Then Apple users are even sillier than I thought. They should be asked to REMOVE the passcode before any work takes place, or as soon as the device appears functional again (e.g. screen repair). Even if that means by some Apple debugging technique that requires a special cert only issued to Apple repair shops AND the user passcode entered over a USB cable.
However, if you're expecting your data to ever be recovered, from any company, you are going to need to give that company some kind of access to it. At that point, you need to be able to trust them. And I would trust Apple store staff about as much as the local PC World.
Unless someone invents a way to encrypt user files and applications completely separately so that you can just transfer "user_files.encrypted" off the broken machine and onto a new machine and then get the user to put in their code on the new device at their convenience, then there's no other solution.
I must say a thousand times a day that I don't KNOW people's passwords. I just have access to their files or devices. I can't log in as any user, except by resetting their password which is auditable, noticeable, affects THEIR use of the machines AND I can't put it back how it was before I changed the password. I can impersonate their user account from mine (auditable), and I can access the storage medium they have stored their files on. But I can't "be" their user or see their password. Even on iPads. I can't remove the passcode or find out what it is, but I can bypass it by supervising their machine beforehand.
But if you want to repair a random device that involves either resetting passwords (potentially wiping out encrypted files, e.g.
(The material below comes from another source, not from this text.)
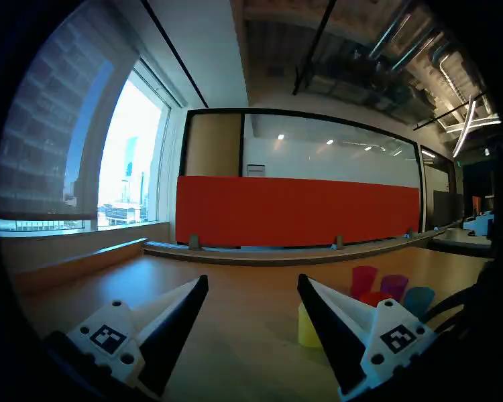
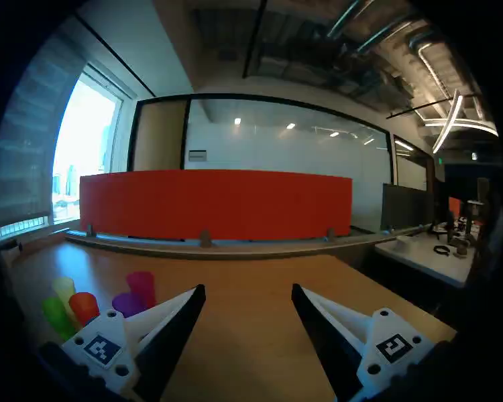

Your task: Pour water

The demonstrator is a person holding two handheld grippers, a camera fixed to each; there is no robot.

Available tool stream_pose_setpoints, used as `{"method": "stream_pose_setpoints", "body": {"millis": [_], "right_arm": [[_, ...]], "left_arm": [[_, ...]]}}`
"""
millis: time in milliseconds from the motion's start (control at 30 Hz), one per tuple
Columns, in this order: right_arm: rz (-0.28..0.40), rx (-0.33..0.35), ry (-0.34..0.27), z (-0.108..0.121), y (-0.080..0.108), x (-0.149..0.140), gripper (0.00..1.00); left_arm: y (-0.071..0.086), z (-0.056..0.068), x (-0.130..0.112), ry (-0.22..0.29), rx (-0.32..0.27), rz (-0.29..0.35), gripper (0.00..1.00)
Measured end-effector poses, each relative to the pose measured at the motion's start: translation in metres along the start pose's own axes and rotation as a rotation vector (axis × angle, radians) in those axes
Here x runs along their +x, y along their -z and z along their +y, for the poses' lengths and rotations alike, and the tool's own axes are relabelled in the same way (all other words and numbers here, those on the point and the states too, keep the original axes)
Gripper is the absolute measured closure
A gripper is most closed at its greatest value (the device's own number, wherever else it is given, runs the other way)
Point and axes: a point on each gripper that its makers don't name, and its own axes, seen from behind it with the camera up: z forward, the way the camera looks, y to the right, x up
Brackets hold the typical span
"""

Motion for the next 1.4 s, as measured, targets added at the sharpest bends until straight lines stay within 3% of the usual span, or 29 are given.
{"method": "stream_pose_setpoints", "body": {"millis": [167, 467, 667, 1400], "right_arm": [[0.0, -0.009, 0.009, 0.001, 0.0, -0.001, 0.0], [-0.011, 0.0, -0.001, -0.004, -0.003, -0.008, 0.0], [-0.016, 0.001, 0.011, -0.005, -0.005, -0.011, 0.0], [-0.013, 0.01, 0.008, -0.01, -0.006, -0.007, 0.0]], "left_arm": [[-0.004, -0.003, -0.01, 0.003, 0.0, -0.001, 0.01], [-0.008, -0.014, -0.017, -0.046, 0.034, -0.003, 0.01], [-0.008, -0.018, -0.023, -0.017, 0.033, -0.011, 0.01], [-0.013, -0.012, -0.037, -0.04, 0.023, -0.061, 0.01]]}}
Bitlocker), or the user's passwords. NTPASSWD, for instance, wipes out Bitlocker encrypted files for that user when you use it. Any other way in requires a password or hacking equivalent to giving out your password and data.
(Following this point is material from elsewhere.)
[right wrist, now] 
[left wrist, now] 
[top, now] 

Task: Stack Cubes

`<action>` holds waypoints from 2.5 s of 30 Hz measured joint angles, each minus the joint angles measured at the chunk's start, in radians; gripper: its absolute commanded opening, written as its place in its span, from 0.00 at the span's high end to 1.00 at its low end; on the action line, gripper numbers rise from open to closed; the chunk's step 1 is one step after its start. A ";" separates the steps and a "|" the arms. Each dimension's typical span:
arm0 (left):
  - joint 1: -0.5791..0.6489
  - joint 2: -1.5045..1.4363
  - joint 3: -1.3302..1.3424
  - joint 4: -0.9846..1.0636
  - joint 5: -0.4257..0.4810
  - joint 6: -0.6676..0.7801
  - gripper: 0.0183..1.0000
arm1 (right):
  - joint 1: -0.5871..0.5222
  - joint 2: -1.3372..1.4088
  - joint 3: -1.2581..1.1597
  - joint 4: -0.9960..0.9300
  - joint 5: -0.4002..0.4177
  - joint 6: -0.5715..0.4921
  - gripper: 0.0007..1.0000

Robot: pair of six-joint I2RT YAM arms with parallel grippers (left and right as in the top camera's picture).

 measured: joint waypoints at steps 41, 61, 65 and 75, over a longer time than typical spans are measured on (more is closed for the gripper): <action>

The solution is to stop building machines that throw user files over several folders, all over internal and external storage, mix them all together for every user (e.g. Program Files, ProgramData, etc.), with no easy way to transfer that configuration to another machine without interfering with passwords, being able to read or wipe out encrypted data and its keys, and that works from any version/machine to any similar version/machine.
But we're still building systems where user files on a single user laptops are stored in C:\Users, C:\ProgramData, C:\Program Files, C:\Program Files (x86), etc. but you can't transfer most of that to another random machine without causing immense amounts of reinstalling, reconfiguring, flat-out crashes and non-working parts, etc.
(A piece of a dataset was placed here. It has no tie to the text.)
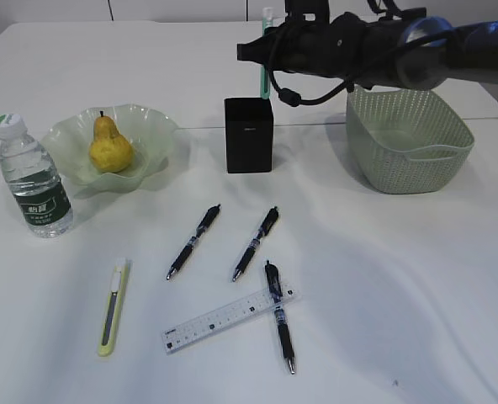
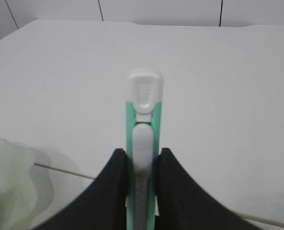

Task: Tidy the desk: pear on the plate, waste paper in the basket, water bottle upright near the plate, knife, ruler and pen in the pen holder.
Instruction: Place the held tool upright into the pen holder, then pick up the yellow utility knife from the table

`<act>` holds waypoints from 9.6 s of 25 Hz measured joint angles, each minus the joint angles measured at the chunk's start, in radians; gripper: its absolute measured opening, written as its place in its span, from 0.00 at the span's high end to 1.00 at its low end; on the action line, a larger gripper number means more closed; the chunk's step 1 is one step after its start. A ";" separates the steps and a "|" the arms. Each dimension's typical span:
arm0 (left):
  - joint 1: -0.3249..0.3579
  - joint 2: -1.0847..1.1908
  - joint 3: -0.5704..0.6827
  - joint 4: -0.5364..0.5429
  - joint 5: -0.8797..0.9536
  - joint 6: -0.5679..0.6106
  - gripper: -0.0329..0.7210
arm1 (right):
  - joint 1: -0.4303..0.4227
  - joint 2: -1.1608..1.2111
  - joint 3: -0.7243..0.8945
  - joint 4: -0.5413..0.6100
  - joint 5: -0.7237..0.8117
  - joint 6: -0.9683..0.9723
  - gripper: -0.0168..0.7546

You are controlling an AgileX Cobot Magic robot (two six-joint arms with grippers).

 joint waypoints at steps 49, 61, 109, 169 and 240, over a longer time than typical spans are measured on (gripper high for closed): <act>0.000 0.037 0.000 0.000 0.003 0.000 0.33 | 0.026 0.082 -0.072 -0.007 0.313 -0.010 0.52; -0.111 0.034 -0.002 0.000 0.010 0.002 0.36 | 0.026 -0.176 -0.082 -0.107 0.718 -0.017 0.52; -0.280 0.753 -0.029 -0.057 0.211 -0.313 0.37 | 0.013 -0.656 0.441 -0.548 1.253 0.476 0.52; -0.241 0.927 -0.031 -0.043 0.105 -0.365 0.42 | 0.023 -0.656 0.441 -0.524 1.250 0.447 0.52; -0.241 0.994 -0.077 -0.060 0.203 -0.263 0.83 | 0.023 -0.656 0.441 -0.524 1.248 0.423 0.52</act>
It's not even true on Linux any more. /etc/ is almost completely non-transferable and picking apart the bits that aren't is a nightmare. /home is a good start for individual user's however. But then you get into /usr/ /usr/local/ etc. and it all falls apart again.
We seriously need to move to a system where every program is entirely self-contained and portable, and every user home self-contained and portable, and the combination of both on any machine makes them "just work". Our "bodge" of the moment is VM's which just carry all the above in one file and then have multiple of them running on some system with the exact same problem.